We headed out at around nine. She didn’t say what the crowd would be like but first impressions have taught me to dress for the occasion. Her friends picked us up I introduced myself hoping to log each of their names as best as I could. I figured if I knew the name of the girl she speaks to the most and knew by face who was the designated driver, I could stand a chance tonight. She chatted it up with them and I chimed in as best as I could. I felt boxer looking for an opening where I can stick but it proved to be a champion bout. The conversation turned into a rehashing of high school days and remember-that-times that I have no way to relate to. Every so often my girl taps me and tells me that we passed this town or that town. It was too dark and after a while I lost excitement. It all became road lined with darkness and I started to miss my city.
The spot they decide on looks like a house on the outside; a huge house but a house to me.
“It’s called Public house. It’s really nice on the inside.” Her friend tells me.
We stand on line and I look around. I see the Brooks Brothers, the J. Crew crowd, I count the fancy cars and I tense.

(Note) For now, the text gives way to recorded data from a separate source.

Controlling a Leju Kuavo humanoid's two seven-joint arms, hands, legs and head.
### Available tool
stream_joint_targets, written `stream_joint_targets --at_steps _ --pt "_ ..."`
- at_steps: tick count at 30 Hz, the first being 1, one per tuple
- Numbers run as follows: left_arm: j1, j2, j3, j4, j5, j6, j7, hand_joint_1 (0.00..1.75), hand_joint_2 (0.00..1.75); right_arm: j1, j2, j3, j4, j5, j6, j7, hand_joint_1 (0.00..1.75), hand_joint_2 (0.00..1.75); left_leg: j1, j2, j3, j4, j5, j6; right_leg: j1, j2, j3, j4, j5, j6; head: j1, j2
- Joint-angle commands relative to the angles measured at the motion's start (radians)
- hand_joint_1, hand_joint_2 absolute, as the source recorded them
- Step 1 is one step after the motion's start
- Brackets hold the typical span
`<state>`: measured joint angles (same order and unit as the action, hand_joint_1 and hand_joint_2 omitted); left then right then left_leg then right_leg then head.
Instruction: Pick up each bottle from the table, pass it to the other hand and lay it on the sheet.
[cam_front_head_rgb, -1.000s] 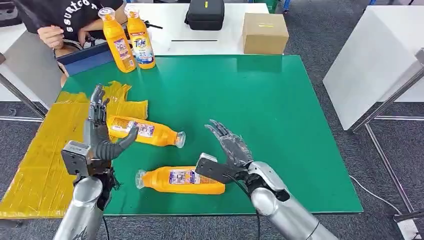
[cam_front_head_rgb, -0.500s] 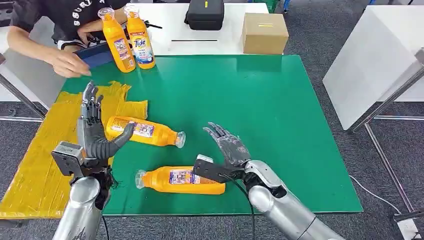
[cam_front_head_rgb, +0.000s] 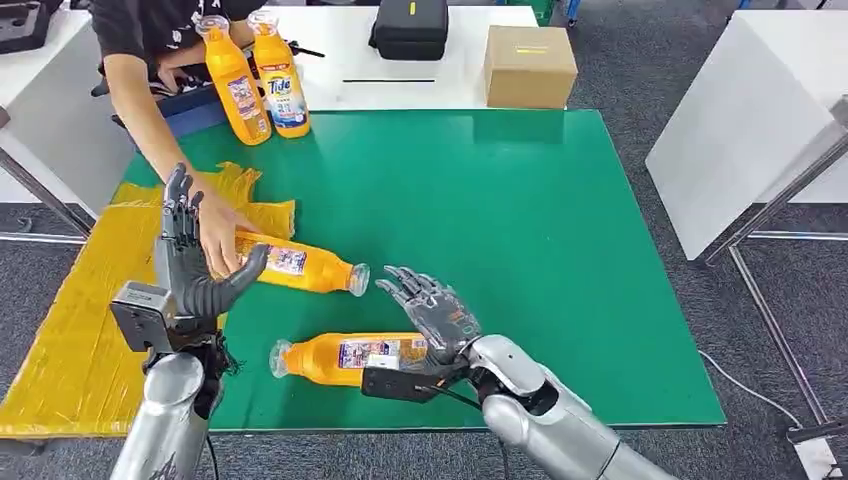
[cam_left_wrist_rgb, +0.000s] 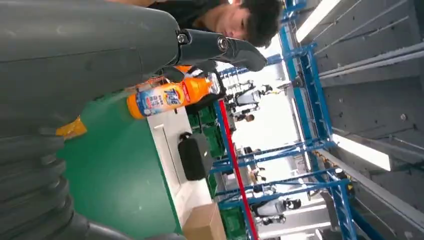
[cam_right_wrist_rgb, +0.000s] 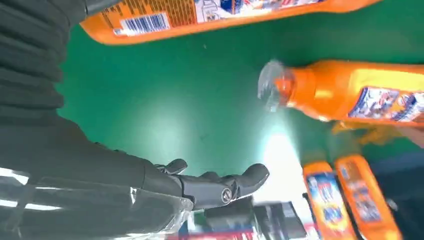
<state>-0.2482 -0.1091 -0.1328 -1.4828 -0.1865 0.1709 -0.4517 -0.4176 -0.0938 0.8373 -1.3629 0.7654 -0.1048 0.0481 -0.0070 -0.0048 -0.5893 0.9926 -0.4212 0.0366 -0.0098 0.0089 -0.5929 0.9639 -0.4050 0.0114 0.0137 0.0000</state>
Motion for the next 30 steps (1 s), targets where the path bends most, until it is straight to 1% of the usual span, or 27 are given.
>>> stream_joint_targets --at_steps 1,4,7,9,11,13,14,16,17,19,20,21,24,25,28,30 --pt "-0.039 -0.023 0.081 0.095 -0.012 0.001 0.004 0.00 1.75 0.079 -0.049 0.044 -0.104 0.124 -0.065 0.018 0.00 1.75 0.000 -0.002 0.005 -0.001 -0.002 -0.003 0.000 -0.003 0.006 -0.001 -0.002 -0.001 0.000 0.000" --pt "-0.051 -0.027 0.088 0.118 -0.015 -0.002 0.004 0.00 1.75 0.111 -0.055 0.022 -0.111 0.134 -0.082 0.021 0.00 1.75 0.001 -0.004 0.006 -0.001 -0.002 -0.003 0.001 -0.005 0.007 -0.002 -0.003 -0.001 0.000 0.000" --pt "-0.059 -0.030 0.099 0.126 -0.016 -0.003 0.003 0.00 1.75 0.133 -0.057 0.003 -0.110 0.152 -0.099 0.027 0.00 1.75 0.000 -0.003 0.003 -0.001 -0.001 -0.002 0.000 -0.004 0.003 -0.001 -0.001 -0.001 0.000 0.000" --pt "-0.063 -0.031 0.109 0.131 -0.016 -0.003 0.003 0.00 1.75 0.166 -0.057 -0.017 -0.112 0.159 -0.103 0.031 0.00 1.75 0.000 -0.002 0.003 -0.001 0.000 -0.002 0.000 -0.003 0.002 -0.001 -0.001 -0.001 0.000 0.000" --pt "-0.068 -0.032 0.115 0.134 -0.016 -0.003 0.003 0.00 1.75 0.206 -0.050 -0.035 -0.109 0.170 -0.105 0.038 0.00 1.75 0.000 -0.003 0.005 -0.001 -0.001 -0.003 0.000 -0.005 0.006 -0.001 -0.002 -0.001 0.000 0.000" --pt "-0.069 -0.033 0.118 0.136 -0.016 -0.003 0.003 0.00 1.75 0.228 -0.041 -0.038 -0.072 0.169 -0.102 0.043 0.00 1.75 0.000 -0.003 0.005 -0.001 -0.001 -0.003 0.001 -0.004 0.005 -0.002 -0.002 -0.001 0.000 0.000" --pt "-0.069 -0.034 0.119 0.137 -0.016 -0.004 0.003 0.00 1.75 0.232 -0.033 -0.040 -0.047 0.169 -0.102 0.043 0.00 1.75 0.000 -0.003 0.003 -0.001 0.000 -0.002 0.000 -0.004 0.003 -0.002 -0.001 -0.001 0.000 0.000" --pt "-0.069 -0.034 0.118 0.138 -0.017 -0.004 0.003 0.00 1.75 0.232 -0.029 -0.038 -0.033 0.172 -0.112 0.041 0.00 1.75 0.000 -0.003 0.007 -0.002 -0.002 -0.004 0.001 -0.004 0.006 -0.002 -0.003 -0.001 0.000 0.000" --pt "-0.070 -0.035 0.117 0.141 -0.017 -0.005 0.004 0.00 1.75 0.235 -0.021 -0.043 -0.005 0.170 -0.107 0.049 0.00 1.75 0.000 -0.002 0.004 -0.001 -0.001 -0.002 0.001 -0.002 0.004 -0.002 -0.001 -0.001 0.000 0.000" --pt "-0.071 -0.035 0.114 0.144 -0.018 -0.006 0.005 0.00 1.75 0.249 -0.002 -0.056 0.036 0.195 -0.121 0.070 0.00 1.75 0.000 -0.001 0.007 -0.002 -0.002 -0.003 0.001 -0.002 0.006 -0.002 -0.002 -0.001 0.000 0.000" --pt "-0.068 -0.035 0.112 0.141 -0.020 -0.006 0.006 0.00 1.75 0.262 0.014 -0.072 0.059 0.229 -0.144 0.084 0.00 1.75 0.000 -0.001 0.005 -0.002 -0.001 -0.003 0.000 -0.002 0.005 -0.002 -0.001 -0.001 0.000 0.000" --pt "-0.063 -0.035 0.109 0.136 -0.022 -0.007 0.008 0.00 1.75 0.268 0.019 -0.076 0.071 0.251 -0.153 0.094 0.00 1.75 0.000 -0.001 0.007 -0.002 -0.002 -0.003 0.001 -0.002 0.006 -0.002 -0.002 -0.001 0.000 0.000" --pt "-0.040 -0.033 0.103 0.118 -0.022 -0.007 0.009 0.00 1.75 0.281 0.024 -0.097 0.096 0.281 -0.152 0.090 0.00 1.75 0.000 -0.001 0.005 -0.002 -0.001 -0.002 0.000 -0.002 0.004 -0.002 -0.001 -0.001 0.000 0.000" --pt "-0.033 -0.033 0.102 0.108 -0.022 -0.007 0.009 0.00 1.75 0.277 0.026 -0.098 0.106 0.282 -0.151 0.090 0.00 1.75 0.000 -0.001 0.007 -0.002 -0.002 -0.003 0.000 -0.002 0.005 -0.002 -0.002 -0.001 0.000 0.000" --pt "-0.025 -0.031 0.099 0.093 -0.022 -0.005 0.010 0.00 1.75 0.254 0.049 -0.103 0.146 0.313 -0.151 0.089 0.00 1.75 0.000 0.001 0.004 -0.001 -0.001 -0.002 0.000 0.000 0.001 -0.002 0.000 -0.001 0.000 0.000" --pt "-0.032 -0.028 0.098 0.102 -0.023 -0.007 0.012 0.00 1.75 0.232 0.072 -0.106 0.180 0.347 -0.156 0.102 0.00 1.75 0.000 0.002 0.006 -0.002 -0.002 -0.003 0.000 0.001 0.004 -0.002 -0.001 -0.001 0.000 0.000"
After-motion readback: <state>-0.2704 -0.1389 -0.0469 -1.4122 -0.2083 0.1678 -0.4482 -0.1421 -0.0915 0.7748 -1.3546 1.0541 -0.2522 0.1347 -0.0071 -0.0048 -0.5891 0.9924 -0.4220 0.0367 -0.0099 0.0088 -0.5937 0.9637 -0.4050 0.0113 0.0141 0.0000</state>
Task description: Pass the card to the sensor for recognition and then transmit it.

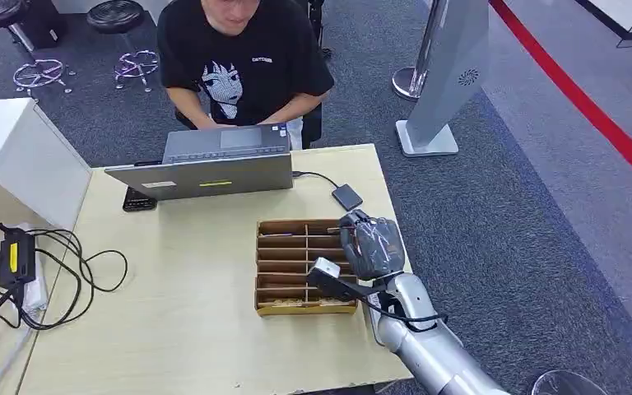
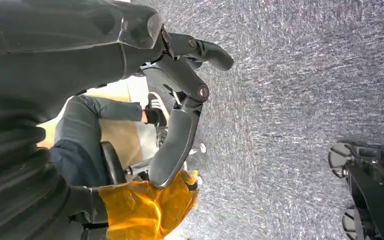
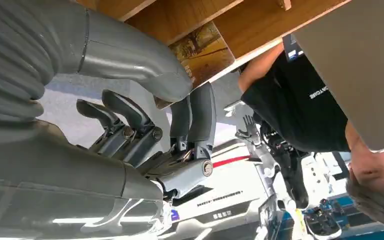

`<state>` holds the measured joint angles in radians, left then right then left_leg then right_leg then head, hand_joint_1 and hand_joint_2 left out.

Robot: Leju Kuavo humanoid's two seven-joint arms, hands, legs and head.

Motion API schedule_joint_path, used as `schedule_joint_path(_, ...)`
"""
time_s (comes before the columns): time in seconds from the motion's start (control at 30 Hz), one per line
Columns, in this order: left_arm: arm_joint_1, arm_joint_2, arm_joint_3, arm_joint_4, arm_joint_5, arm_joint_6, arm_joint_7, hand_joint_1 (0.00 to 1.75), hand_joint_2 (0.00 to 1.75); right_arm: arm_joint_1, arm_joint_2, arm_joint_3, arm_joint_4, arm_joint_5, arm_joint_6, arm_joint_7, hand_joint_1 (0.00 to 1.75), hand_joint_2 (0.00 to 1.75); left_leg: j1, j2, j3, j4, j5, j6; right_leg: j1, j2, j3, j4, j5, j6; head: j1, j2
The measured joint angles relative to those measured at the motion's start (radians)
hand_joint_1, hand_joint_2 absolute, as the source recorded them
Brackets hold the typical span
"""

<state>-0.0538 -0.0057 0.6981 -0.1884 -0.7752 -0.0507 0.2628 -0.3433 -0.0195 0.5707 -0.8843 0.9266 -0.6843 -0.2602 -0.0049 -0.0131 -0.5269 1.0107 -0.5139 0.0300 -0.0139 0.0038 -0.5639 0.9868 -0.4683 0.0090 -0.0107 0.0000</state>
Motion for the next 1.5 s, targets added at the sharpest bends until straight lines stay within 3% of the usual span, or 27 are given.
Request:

I’m dreading the line, hoping the bouncer yells that they have reach capacity before we get there. MY wish almost comes through as a tall boy with a couple of girls pushes right past us.. My girl sucked her teeth. I pretended to groan with her and complain that we wouldn’t get in.
But suddenly the huge black bouncer pushes the kid aside. “These are fake son. You can’t come up in here with these. It ain’t going to happen.”
“But my dad-,” The kid begins to say before the bouncer pushes him aside. He lets us in and I glance over at the boy dialing his cell phone.
To my elation we didn’t stay too long. We ended downing four rounds of drinks. My girl and I were dropped at her place a little past three a.m., and she suggested walking over to the beach.
“Come on. You’ve never see the sun come up on water have you?”
I followed her down the road, tripping over rocks and twigs and jumping over every sound I heard.
“Are those actually animals out?” I asked.
“Yeah, and if you look up, you might actually see stars.”
I smiled, “I’ve seen stars before.” I
felt the road grow sandy and pointing to a dark blue sky twinkling with silver she pointed saying, “not like this.”
We drank in the late night while the clouds above grew to cover the sky. The sun tried to peek through clouds to chase the night away. It would rain though; no fireworks on the fourth this year. Yet still I sat, the breeze off the beach was being enough.